About Subaru VINs
Subaru was founded in 1953 (Japan). Standard all-wheel drive and a devoted outdoor following. Every Subaru sold in the United States carries a unique 17-character Vehicle Identification Number (VIN). Subaru VINs commonly begin with JF1, JF2, 4S, where the first three characters (the World Manufacturer Identifier) encode the country of origin and manufacturer. Decoding the VIN confirms the model year, plant, engine, and trim — and lets you pull the car's full history before you buy.
What to check on a used Subaru
Subaru models hold up well on the used market, but a few brand-specific issues are worth confirming before you commit. Head-gasket failures on older 2.5L boxer engines and oil consumption on 2011–2014 models. Beyond the mechanicals, the records that matter most are the ones a seller can't see at a glance: a salvage or flood title applied in another state, an open lien, an odometer rollback, or a theft record.

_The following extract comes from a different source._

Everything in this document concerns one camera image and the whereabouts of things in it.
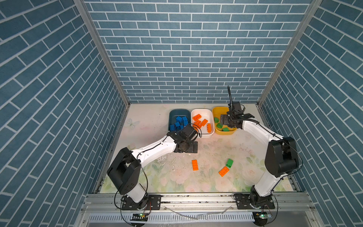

A VIN history report surfaces all of them.
What's included in a Subaru VIN report
- Title & brand history — salvage, rebuilt, junk, and flood titles across all 50 states (NMVTIS).
- Theft records — active theft reports filed with the NICB.
- Lien check — outstanding loans recorded against the vehicle.
- Odometer history — reported readings with rollback and tampering alerts.
- Specs & recalls — full Subaru decode plus open safety-recall lookups.
Popular Subaru models to VIN check
These are the Subaru models buyers check most often:
- Subaru Outback
- Subaru Forester
- Subaru Crosstrek
- Subaru Impreza
- Subaru Ascent
How to check a Subaru VIN number
- Find the 17-character VIN on the windshield, driver-side door jamb, title, or registration.
- Enter the VIN (or a U.S. license plate and state) in the search box above.
- Review the free preview, then unlock the full Subaru history report.
Subaru VIN data — sources
Reports combine the National Motor Vehicle Title Information System (NMVTIS), the National Insurance Crime Bureau (NICB), and state DMV title and registration databases, so a brand or odometer problem recorded in any state shows up — even if the car was retitled to hide it.